Saved entries:
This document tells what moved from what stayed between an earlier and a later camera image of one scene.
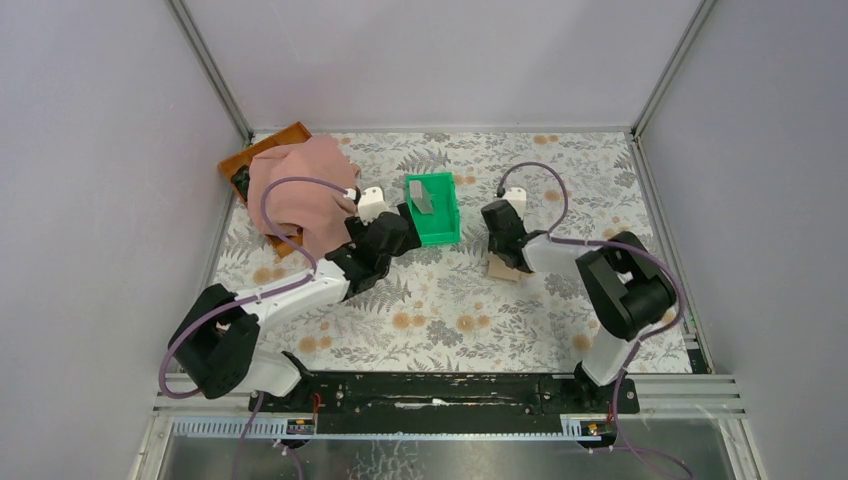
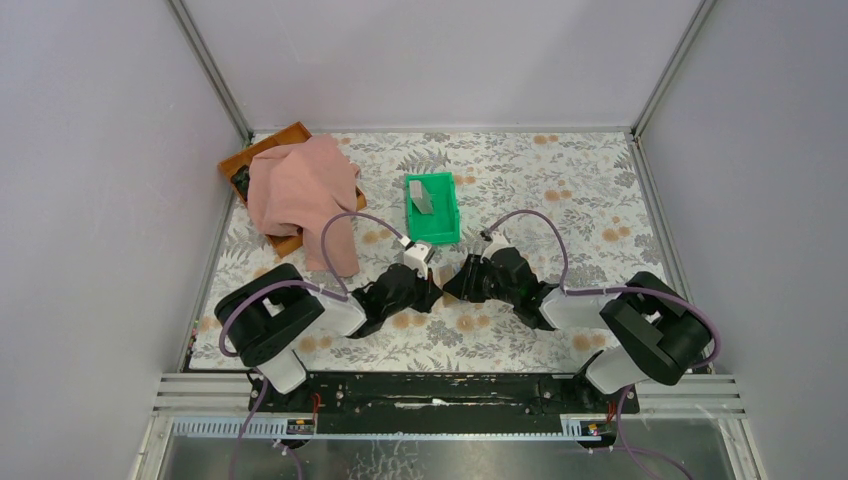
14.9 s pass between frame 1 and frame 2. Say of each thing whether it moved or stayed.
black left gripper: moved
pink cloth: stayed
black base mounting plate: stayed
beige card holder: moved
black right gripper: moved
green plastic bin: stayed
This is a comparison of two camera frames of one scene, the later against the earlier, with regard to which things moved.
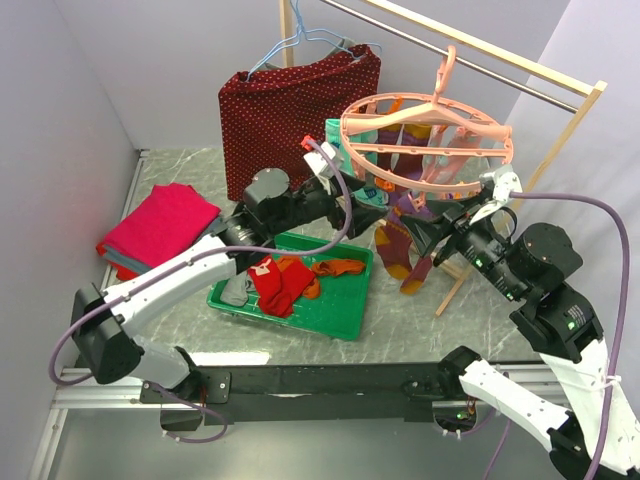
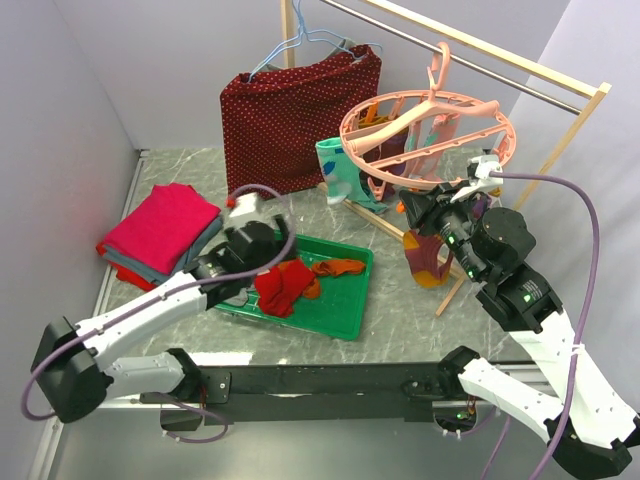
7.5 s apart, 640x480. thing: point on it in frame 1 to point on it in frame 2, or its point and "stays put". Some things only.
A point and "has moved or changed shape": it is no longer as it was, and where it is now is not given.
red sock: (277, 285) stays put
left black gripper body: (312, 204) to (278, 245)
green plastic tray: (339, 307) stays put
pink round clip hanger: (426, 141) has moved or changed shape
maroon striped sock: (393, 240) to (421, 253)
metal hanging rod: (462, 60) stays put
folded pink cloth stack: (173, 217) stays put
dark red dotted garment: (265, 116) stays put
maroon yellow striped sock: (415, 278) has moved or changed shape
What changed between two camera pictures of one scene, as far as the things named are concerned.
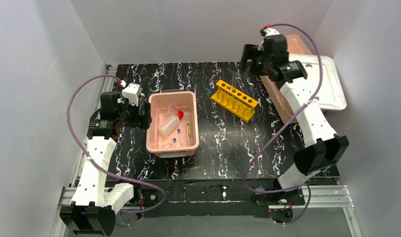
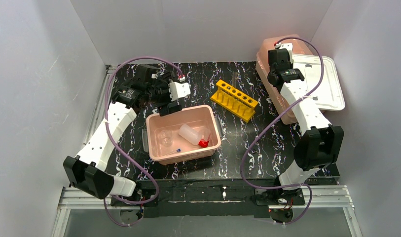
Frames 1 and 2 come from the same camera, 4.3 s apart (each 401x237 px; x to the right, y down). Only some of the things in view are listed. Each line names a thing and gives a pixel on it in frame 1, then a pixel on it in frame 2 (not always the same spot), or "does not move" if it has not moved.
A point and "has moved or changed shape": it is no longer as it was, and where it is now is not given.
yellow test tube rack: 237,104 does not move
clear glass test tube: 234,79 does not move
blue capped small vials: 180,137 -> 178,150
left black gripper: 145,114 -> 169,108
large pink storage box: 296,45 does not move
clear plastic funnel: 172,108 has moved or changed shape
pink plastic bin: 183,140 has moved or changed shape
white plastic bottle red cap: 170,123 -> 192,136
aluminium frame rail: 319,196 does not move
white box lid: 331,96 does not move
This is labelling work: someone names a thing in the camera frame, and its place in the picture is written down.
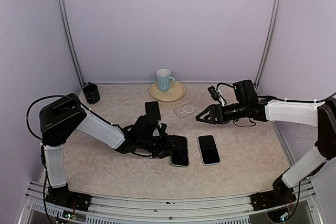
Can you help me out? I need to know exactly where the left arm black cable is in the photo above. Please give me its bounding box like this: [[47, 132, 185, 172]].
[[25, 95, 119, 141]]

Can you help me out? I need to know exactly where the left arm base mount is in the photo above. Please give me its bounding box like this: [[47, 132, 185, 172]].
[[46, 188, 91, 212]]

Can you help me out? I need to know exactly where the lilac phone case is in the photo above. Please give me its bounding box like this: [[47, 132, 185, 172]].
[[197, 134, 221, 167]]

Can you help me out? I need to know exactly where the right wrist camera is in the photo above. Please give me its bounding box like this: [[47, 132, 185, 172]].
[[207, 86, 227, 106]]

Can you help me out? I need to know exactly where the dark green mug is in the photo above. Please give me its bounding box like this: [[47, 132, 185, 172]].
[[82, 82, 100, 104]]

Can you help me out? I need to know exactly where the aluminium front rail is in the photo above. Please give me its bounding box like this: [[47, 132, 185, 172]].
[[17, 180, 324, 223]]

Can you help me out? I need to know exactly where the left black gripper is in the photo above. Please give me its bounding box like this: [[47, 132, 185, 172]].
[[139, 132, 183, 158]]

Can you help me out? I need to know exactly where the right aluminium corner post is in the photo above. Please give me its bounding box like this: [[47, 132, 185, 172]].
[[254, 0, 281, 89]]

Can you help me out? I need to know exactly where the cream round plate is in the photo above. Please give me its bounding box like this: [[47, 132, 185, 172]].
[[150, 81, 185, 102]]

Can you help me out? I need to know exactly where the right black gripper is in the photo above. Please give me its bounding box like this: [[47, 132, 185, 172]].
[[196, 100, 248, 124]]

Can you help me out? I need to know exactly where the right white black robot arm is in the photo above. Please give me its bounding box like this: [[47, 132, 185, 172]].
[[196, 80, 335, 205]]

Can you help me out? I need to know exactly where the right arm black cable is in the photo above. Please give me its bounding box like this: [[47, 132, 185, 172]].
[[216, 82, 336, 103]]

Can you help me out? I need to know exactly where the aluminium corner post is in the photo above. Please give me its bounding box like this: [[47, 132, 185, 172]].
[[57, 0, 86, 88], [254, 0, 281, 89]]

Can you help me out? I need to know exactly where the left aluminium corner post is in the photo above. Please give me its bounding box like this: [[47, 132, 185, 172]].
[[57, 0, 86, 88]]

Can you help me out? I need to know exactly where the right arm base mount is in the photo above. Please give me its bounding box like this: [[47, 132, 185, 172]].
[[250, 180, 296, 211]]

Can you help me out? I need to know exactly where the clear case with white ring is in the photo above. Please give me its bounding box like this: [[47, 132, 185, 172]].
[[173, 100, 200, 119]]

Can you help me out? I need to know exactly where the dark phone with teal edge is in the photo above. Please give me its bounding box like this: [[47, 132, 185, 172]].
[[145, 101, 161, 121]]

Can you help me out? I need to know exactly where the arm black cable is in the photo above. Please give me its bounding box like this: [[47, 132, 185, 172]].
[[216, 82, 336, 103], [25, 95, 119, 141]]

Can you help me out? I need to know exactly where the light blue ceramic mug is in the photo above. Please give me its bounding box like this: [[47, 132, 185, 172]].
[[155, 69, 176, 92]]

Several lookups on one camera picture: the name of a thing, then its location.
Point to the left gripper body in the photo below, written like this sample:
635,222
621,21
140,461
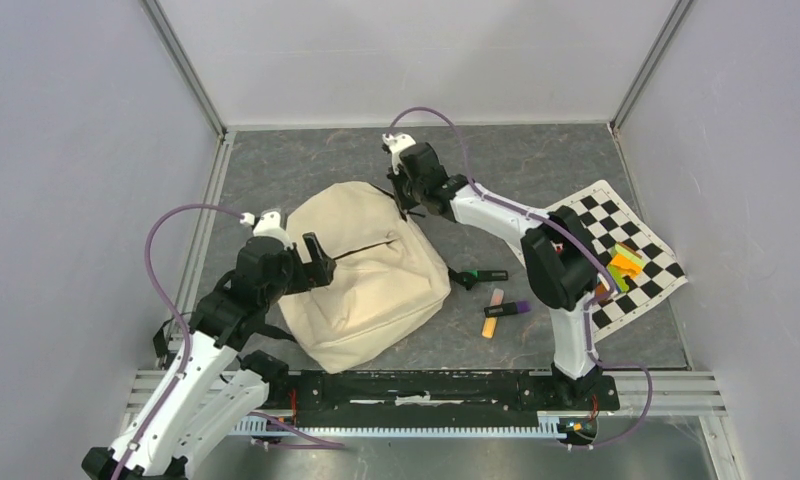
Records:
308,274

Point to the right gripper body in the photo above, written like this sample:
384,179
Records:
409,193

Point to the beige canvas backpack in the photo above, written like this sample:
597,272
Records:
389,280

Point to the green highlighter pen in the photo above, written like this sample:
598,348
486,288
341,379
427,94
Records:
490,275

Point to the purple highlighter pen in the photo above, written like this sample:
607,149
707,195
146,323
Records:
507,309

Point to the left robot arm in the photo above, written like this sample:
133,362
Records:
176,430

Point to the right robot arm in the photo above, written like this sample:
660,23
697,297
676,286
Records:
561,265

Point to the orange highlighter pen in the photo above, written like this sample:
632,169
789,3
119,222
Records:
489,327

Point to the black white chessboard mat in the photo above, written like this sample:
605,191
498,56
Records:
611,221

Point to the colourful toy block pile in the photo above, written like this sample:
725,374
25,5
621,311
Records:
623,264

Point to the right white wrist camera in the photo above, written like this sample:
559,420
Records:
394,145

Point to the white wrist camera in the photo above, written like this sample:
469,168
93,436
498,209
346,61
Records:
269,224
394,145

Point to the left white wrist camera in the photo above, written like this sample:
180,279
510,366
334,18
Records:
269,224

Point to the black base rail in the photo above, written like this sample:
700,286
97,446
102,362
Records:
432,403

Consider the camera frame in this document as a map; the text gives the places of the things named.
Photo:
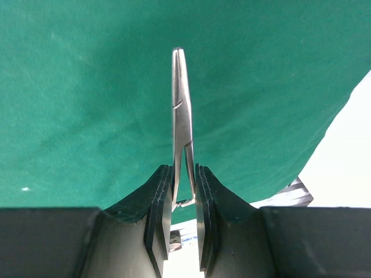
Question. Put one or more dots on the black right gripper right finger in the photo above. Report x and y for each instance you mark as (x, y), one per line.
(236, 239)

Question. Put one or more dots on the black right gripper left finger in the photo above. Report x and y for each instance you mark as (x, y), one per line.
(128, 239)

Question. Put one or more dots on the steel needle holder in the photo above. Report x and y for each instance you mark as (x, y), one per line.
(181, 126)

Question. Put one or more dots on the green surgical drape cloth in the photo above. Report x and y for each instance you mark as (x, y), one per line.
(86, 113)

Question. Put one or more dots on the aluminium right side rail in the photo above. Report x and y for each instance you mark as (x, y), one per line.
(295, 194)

Work task:
Using the entries above, transcribe exactly from the line that has "maroon striped sock: (393, 240) to (421, 253)" through the line that has "white box lid: 331,96 does not move". Pictures are dropped.

Task response:
maroon striped sock: (393, 240) to (421, 253)
metal hanging rod: (462, 60) stays put
folded pink cloth stack: (173, 217) stays put
dark red dotted garment: (265, 116) stays put
maroon yellow striped sock: (415, 278) has moved or changed shape
What changed between two camera pictures of one scene, as far as the things named are concerned.
Frames 1 and 2 come from the same camera, 4.3 s apart (each 401x237 px; x to the right, y down). Only some of the things in view are listed. Each line names a thing and gives a pixel on it in frame 1, then a pixel on it in frame 2 (not always the same spot), or "does not move" if it has not moved.
A point and "has moved or changed shape": it is no longer as it was, and where it is now is not given.
yellow test tube rack: 237,104 does not move
clear glass test tube: 234,79 does not move
blue capped small vials: 180,137 -> 178,150
left black gripper: 145,114 -> 169,108
large pink storage box: 296,45 does not move
clear plastic funnel: 172,108 has moved or changed shape
pink plastic bin: 183,140 has moved or changed shape
white plastic bottle red cap: 170,123 -> 192,136
aluminium frame rail: 319,196 does not move
white box lid: 331,96 does not move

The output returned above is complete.